The entire Academy watched in horror. Students who’d started to stand froze. Faculty members took involuntary steps back. Even Elizabeth held her breath.
He turned the envelope over, examining it.
“Huh. It’s a love letter. Or a death threat. The handwriting is kinda similar for both actually.”
His tone was conversational, like commenting on junk mail.
(The address just says ‘To My Darling’ in really elaborate calligraphy. That’s either romantic or serial killer. Possibly both.)
Elizabeth found her voice first, shrill with excitement.
“A Declaration of War from the Heavens! The Dark Goddess has issued her challenge to all who would stand between her and our lord!”
She stumbled forward, reaching for the letter.
“We must analyze it! Decode the hidden meanings! Prepare our defenses!”
Alfred held it out of her reach, still examining the seal.
“It’s addressed to me. I should probably read it first before you make it into a conspiracy theory.”
He broke the wax seal. It crumbled like ash, leaving no residue. The envelope opened easily. Inside was a single card, also red, with text written in perfect black ink. The handwriting was beautiful, each letter formed with artistic precision. It looked like a wedding invitation.
Alfred read it aloud without thinking.
“I’m coming to pick you up. Don’t let anyone else touch you.”

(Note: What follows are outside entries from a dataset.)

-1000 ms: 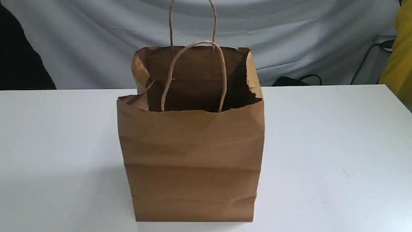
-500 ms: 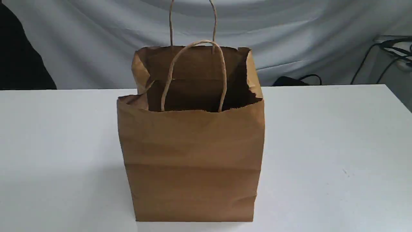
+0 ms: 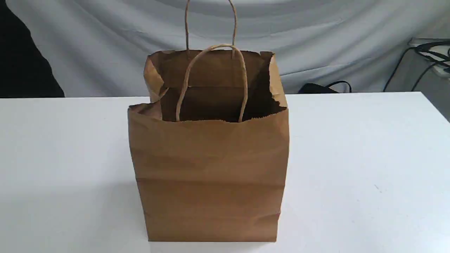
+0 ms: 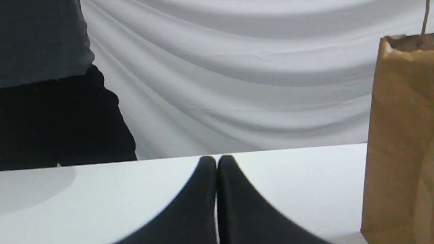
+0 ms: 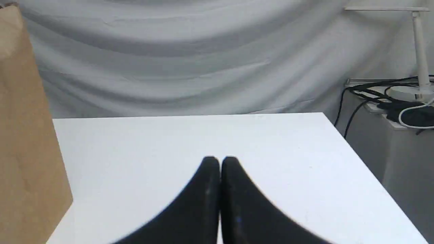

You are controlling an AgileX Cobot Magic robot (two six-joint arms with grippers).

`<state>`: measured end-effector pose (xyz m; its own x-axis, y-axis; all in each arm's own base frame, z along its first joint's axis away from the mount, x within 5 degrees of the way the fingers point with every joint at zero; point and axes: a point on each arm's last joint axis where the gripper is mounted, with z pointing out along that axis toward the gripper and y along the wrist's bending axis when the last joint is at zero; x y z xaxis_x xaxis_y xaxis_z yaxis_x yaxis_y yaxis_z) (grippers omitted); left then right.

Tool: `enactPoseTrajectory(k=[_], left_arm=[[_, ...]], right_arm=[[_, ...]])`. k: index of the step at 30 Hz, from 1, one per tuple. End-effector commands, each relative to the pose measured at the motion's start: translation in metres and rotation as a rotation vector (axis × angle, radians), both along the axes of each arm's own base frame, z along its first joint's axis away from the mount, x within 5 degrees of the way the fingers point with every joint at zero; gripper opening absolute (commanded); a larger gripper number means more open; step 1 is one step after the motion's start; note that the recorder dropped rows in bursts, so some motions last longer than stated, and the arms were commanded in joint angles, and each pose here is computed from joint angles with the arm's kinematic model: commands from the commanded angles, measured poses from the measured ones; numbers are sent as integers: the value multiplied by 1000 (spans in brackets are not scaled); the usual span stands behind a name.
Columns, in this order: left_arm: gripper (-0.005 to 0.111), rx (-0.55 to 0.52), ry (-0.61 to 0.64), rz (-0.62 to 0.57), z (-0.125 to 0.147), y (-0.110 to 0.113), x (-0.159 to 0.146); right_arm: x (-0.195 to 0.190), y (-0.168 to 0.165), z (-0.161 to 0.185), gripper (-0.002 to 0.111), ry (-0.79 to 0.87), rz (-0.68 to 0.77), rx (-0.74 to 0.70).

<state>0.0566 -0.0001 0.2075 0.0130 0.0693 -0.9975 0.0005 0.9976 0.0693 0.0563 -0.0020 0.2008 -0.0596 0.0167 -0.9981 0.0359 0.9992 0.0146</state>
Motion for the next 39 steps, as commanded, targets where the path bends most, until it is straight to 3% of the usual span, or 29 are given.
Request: enactPoseTrajectory(k=[1,39], left_arm=[[0,-13,34,-1,-4,0,0],[0,-6,34,-13,-4,-1,0]], right_arm=[[0,0,-1,0,-1,0,3],[0,0,-1,0,-1,0,4]])
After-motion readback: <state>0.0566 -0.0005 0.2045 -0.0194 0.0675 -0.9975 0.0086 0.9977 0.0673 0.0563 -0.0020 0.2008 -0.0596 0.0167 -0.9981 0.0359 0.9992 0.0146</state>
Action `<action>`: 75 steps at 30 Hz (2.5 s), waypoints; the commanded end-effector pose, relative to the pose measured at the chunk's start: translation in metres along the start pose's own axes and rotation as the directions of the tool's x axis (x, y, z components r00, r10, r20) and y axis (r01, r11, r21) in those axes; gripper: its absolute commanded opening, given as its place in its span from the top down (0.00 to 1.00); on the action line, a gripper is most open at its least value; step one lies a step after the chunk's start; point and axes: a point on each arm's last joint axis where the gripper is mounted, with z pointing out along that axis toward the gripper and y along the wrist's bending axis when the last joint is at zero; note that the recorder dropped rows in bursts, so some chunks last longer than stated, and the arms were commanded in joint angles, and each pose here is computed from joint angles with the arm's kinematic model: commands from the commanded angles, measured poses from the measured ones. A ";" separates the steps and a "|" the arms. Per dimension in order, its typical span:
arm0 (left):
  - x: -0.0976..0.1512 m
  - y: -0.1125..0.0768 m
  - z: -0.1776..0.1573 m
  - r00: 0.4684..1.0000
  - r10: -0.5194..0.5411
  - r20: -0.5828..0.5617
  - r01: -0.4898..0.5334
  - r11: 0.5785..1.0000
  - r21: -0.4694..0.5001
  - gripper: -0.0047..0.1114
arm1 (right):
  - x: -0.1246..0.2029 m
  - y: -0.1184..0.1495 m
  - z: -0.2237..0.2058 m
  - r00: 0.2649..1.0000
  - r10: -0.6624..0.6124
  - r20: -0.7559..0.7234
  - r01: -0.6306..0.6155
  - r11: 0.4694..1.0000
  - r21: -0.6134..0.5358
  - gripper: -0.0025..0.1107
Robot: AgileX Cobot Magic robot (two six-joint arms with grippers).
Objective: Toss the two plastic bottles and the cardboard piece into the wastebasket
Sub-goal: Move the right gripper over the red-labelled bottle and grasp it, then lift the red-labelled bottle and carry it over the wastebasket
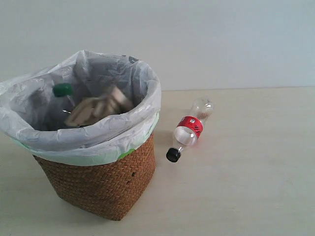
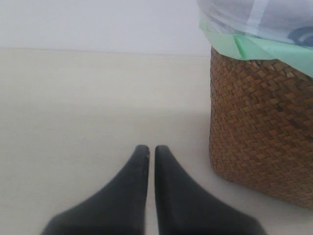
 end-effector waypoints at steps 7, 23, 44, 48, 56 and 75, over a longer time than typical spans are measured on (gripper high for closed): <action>0.001 0.000 0.000 1.000 0.007 -0.002 -0.007 1.000 -0.003 0.93 | -0.006 -0.027 -0.014 0.996 -0.083 0.034 0.066 0.934 0.350 0.25; 0.001 0.000 0.000 1.000 0.007 -0.002 -0.007 1.000 -0.003 0.93 | 0.014 -0.117 0.032 0.982 0.085 -0.166 0.061 0.699 0.713 0.25; 0.001 0.000 0.000 1.000 0.007 -0.002 -0.007 1.000 -0.003 0.93 | 0.065 -0.248 0.128 0.929 0.331 -0.164 -0.083 0.619 0.781 0.25; 0.001 0.000 0.000 1.000 0.007 -0.002 -0.007 1.000 -0.003 0.93 | 0.073 -0.259 0.141 0.916 0.376 -0.141 -0.138 0.625 0.768 0.25; 0.001 0.000 0.000 1.000 0.007 -0.002 -0.007 1.000 -0.003 0.93 | 0.085 -0.274 0.153 0.896 0.437 -0.081 -0.214 0.583 0.784 0.25; 0.001 0.000 0.000 1.000 0.007 -0.002 -0.007 1.000 -0.003 0.93 | 0.120 -0.304 0.179 0.862 0.495 -0.107 -0.208 0.537 0.817 0.97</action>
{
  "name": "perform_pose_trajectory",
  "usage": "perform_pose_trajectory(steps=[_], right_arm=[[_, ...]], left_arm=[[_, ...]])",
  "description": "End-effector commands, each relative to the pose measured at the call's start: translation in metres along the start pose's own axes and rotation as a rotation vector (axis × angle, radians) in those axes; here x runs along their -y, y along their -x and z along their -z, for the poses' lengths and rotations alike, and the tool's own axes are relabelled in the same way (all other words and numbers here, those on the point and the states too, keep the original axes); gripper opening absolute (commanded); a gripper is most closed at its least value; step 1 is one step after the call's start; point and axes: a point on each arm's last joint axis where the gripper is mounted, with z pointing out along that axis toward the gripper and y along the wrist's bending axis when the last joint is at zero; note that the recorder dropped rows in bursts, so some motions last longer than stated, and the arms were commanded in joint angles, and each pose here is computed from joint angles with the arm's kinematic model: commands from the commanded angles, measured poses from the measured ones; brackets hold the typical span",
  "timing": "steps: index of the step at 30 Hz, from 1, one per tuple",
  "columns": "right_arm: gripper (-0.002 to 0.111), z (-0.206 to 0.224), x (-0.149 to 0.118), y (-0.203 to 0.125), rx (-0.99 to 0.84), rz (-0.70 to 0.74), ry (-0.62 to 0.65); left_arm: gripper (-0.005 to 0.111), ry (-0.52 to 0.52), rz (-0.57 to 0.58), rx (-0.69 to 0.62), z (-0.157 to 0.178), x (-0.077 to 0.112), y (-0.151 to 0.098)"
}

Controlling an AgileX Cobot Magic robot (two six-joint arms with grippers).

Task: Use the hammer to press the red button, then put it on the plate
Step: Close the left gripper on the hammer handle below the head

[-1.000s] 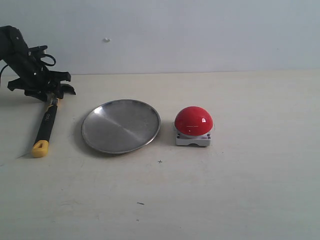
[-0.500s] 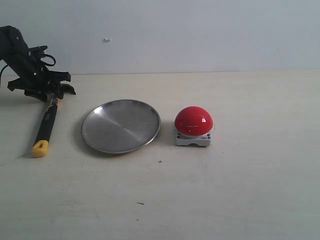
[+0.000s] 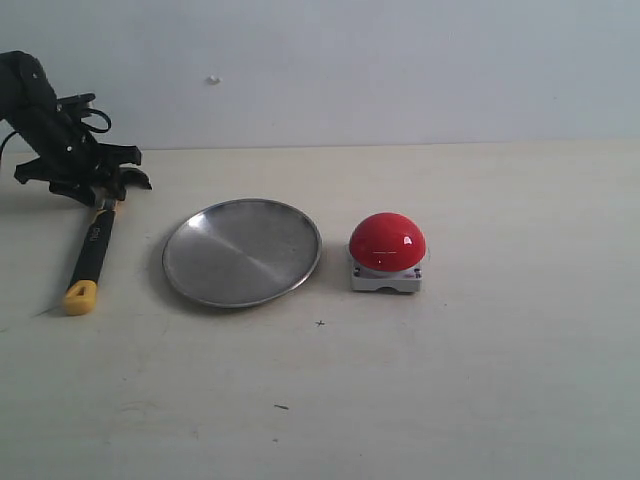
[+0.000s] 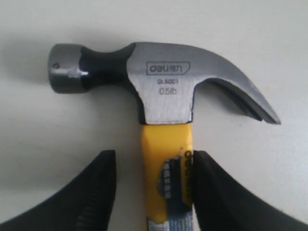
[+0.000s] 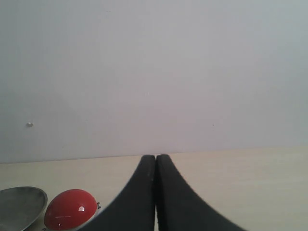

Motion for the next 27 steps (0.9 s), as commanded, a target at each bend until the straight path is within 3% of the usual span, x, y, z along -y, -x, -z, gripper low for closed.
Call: perform_pose_trajectory(steps=[1, 6, 16, 20, 22, 25, 27], right_arm=[[0.0, 0.0, 0.0, -0.001, 0.005, 0.008, -0.005], [0.0, 0.0, 0.0, -0.001, 0.002, 0.008, -0.005], [0.0, 0.0, 0.0, -0.001, 0.002, 0.008, -0.005], [0.0, 0.0, 0.0, -0.001, 0.002, 0.008, -0.005], [0.0, 0.0, 0.0, -0.001, 0.002, 0.006, -0.005], [0.0, 0.0, 0.0, -0.001, 0.002, 0.006, -0.005], [0.0, 0.0, 0.0, -0.001, 0.002, 0.008, -0.005]], left_arm=[[0.031, 0.009, -0.006, -0.038, -0.001, 0.0, -0.003], [0.001, -0.018, 0.007, -0.088, -0.002, 0.002, -0.008], [0.0, -0.101, 0.011, -0.123, -0.003, 0.025, -0.013], [0.0, -0.092, 0.01, -0.134, -0.006, 0.024, -0.015], [0.005, -0.09, 0.007, -0.155, -0.012, 0.022, -0.019], [0.034, -0.087, 0.008, -0.163, -0.013, 0.022, -0.02], [0.045, -0.088, 0.008, -0.161, -0.013, 0.022, -0.02]])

The words hung in the air like a curse.
Seraphina made a strangled sound, pressing both hands to her mouth. Her face had gone red, then pale, then red again.
(Don’t let anyone else touch you. She’s claiming him. Marking territory. And I—I’ve already touched him. The massage. My hands on his body. She knows. Somehow she knows and now I’m a target.)
She should’ve felt afraid. The terror mixing with something else entirely confused her more than the dimensional rift had.
Students exchanged panicked whispers.
“He’s being claimed by an Outer God!”
“No, it’s definitely a demon queen!”
“Either way we’re screwed!”
“Should we evacuate the kingdom?”
Alfred flipped the card over, checking for more information. The back was blank except for one small detail. A lipstick kiss mark. Dark red, almost black. The kind of mark that promised either devotion or murder.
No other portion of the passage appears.